Web Scraping hepsiburada Part-2: parallel & scalable analyzer with multiple windows

kommradHomer
3 min readMar 5, 2020

So, with some encouraging from a friend , after a rough-edge system requirements calculations, and some curiosity, I decided to add scaling capacity to the code base , using multiple browser windows. You can find the new modules , and the old ones here on GITHUB , and part-1 here.

I added 2 new modules , parallel-starter and parallel-analyzer .

parallel-starter , is taking the same old output of get-urls module as input , and splitting it to a number of input files , depending on the CONCURRENCY_LEVEL set. And later , using the threading module on python , starting new threads of parallel-analyzer , again according to the CONCURRENCY_LEVEL set. After starting a number of threads, it waits for all of them to finish , and then combine their outputs in a single CSV file. I was expecting the thread management to be a little tricky , but the threading module really does well , at least on my simple scenario.

So how is the resource consumption ? I can say that , for running 4 windows at once , hence finishing the analysis of the whole list 4 times quicker , you roughly need 4 times the Memory and CPU. Running multiple windows doesn’t help much with the Memory consumption of the browser processes.
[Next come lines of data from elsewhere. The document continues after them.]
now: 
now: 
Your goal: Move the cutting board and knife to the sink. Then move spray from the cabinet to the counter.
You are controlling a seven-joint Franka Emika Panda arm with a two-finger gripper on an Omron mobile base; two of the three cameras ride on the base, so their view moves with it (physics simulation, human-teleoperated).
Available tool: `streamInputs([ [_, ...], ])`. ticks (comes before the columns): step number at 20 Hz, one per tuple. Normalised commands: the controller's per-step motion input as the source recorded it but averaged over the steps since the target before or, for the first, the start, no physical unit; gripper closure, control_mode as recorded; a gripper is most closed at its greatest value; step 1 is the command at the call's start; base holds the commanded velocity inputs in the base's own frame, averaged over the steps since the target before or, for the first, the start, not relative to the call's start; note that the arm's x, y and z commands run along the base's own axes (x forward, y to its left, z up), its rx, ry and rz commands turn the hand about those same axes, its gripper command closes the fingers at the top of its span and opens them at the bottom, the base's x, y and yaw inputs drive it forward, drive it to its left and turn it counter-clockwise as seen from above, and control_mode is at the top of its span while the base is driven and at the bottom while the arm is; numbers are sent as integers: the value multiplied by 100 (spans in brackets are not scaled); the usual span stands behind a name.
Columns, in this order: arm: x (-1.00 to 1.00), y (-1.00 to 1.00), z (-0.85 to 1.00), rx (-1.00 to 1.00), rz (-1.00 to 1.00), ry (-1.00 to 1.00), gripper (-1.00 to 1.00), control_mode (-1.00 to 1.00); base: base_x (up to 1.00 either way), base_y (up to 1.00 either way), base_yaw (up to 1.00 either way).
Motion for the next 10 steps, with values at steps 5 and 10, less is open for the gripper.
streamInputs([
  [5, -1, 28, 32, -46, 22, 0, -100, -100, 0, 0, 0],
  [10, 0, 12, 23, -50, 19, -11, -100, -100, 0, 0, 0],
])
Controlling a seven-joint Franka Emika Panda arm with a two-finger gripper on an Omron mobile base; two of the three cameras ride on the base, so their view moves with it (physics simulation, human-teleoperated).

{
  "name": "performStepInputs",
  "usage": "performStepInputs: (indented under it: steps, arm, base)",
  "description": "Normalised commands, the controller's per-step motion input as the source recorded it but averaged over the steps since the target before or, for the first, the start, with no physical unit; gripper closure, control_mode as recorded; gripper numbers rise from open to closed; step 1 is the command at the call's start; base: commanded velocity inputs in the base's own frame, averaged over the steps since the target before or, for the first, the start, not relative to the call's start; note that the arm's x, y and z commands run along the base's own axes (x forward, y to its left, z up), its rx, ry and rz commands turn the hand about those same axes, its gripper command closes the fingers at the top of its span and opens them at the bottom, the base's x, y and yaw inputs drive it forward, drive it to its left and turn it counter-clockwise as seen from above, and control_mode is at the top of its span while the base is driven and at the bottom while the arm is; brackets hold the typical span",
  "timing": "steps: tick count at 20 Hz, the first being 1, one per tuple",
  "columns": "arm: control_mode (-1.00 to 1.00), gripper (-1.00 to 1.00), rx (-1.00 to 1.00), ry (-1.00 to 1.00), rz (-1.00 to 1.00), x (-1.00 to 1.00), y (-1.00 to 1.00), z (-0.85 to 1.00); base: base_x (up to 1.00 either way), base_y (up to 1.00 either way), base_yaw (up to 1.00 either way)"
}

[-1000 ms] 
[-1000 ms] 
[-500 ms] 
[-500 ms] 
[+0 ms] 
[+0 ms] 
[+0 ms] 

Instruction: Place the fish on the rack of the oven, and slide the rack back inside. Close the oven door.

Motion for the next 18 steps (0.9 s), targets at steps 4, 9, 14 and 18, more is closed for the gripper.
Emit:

The whole memory print , between the python modules, chromedriver and chrome , seemed to tally up at 2.5GB , after running for 5 minutes.You can see the release of memory on free output, as megabytes.

Though , I stumbled upon something , where one of the browser processes is using significantly less memory than the other 3 , i don’t know if it’s just a misinterpretation of me or the htop , or is there some implicit explanation.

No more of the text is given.